Князю?.. Я окончательно растерялась. Я выглянула, не в силах сдержаться. Предводитель всадников достал свиток с печатью и молча протянул его настоятельнице. Печать на бумаге действительно походила на герб, достойный княжеского рода. По напряженно-прямой осанке обычно согбенной игуменьи я поняла: тут что-то не так.
Она вскрыла свиток, медленно, словно не желая узнавать, что там.
– Что за новшество? – ее голос разрезал воздух. – Отдать вам ту, кого избрали?!
Мужчина кивнул.
– Нет, – коротко бросила настоятельница, едва скрывая гнев. – Симеона принадлежит монастырю, она уже прошла обряд. Вы опоздали.
– Без девушки мы к Князю не вернемся, – заспорил мужчина.
Настоятельница горько, устало вздохнула.
– Тогда забирайте другую послушницу. Мирию. Она послужит ему верой и правдой.
Я зажала рот ладонями. Что?.. Она так легко отдаст меня? Впрочем, кто бы сомневался.

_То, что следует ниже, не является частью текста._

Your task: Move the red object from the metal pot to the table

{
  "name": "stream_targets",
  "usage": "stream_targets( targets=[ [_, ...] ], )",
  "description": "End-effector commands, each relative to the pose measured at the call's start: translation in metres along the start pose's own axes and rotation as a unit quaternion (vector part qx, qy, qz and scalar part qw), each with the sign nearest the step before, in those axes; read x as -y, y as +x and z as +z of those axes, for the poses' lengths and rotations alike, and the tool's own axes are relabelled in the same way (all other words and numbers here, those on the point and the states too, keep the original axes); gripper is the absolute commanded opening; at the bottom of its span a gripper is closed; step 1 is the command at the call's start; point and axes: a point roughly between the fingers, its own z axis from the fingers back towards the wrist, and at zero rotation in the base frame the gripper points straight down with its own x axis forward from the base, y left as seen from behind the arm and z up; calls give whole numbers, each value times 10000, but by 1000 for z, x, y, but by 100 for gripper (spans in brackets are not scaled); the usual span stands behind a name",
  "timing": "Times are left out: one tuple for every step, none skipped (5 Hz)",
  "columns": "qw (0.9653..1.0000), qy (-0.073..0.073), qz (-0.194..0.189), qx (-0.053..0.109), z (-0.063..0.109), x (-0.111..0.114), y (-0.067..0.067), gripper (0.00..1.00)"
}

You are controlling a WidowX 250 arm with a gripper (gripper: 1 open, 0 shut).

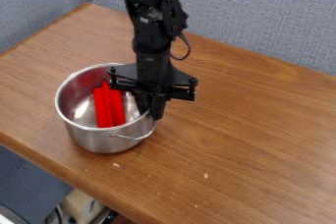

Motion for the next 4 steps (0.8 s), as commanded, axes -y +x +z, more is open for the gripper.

На мою удачу, чужак не собирался соглашаться:
– Зачем нам какая-то девка, которую вы сами сочли недостойной избрания? – сказал он низко, с насмешкой, с какой-то удалой хрипотцой. – Князю нужна та самая. Мы приехали за настоящей монахиней.
– Берите Мирию, я вам говорю, – голос игуменьи едва заметно сломался. – От сердца отрываю. Она мне не только по вере, но и по крови родная. Она дочь моя.
Двор храма вокруг меня словно пошатнулся. Я задохнулась от невероятных, невозможных слов. Матушка-настоятельница не могла быть моей матерью. Меня, как и всех остальных, подкинули к воротам монастыря.
– Как так? – голос мужчины прозвучал озадаченно. – Вы ведь должны были остаться нетронутой.
Неужели человек Князя так открыто грубил настоятельнице?..
– И осталась, – голос игуменьи сорвался на странное, почти утробное рычание, как будто она пыталась скрыть слишком великую боль. – Она передалась мне во время обряда. Вместе с недугами прихожан. Я носила ее в себе, как любую другую болезнь. И выносила, и родила.
Мои ноги подкосились. Я передалась ей, как болезнь?.. Она меня родила?..
– Но если она рождена от скверны, значит, хворает сама, – настаивал мужчина. – Князю такая не нужна.
– Найдите ее. Вы убедитесь, что она весьма здорова. И очень стремится к обряду.
– Молитесь, чтобы она ему угодила, матушка.
Мои пальцы невольно провели по крестику под одеждой. Я смотрела на мужчин, словно они были самой судьбой.
Вот и ворвался в мою жизнь тот самый кто-то. Сам не пришел, зато прислал людей, чтобы забрали меня с собой.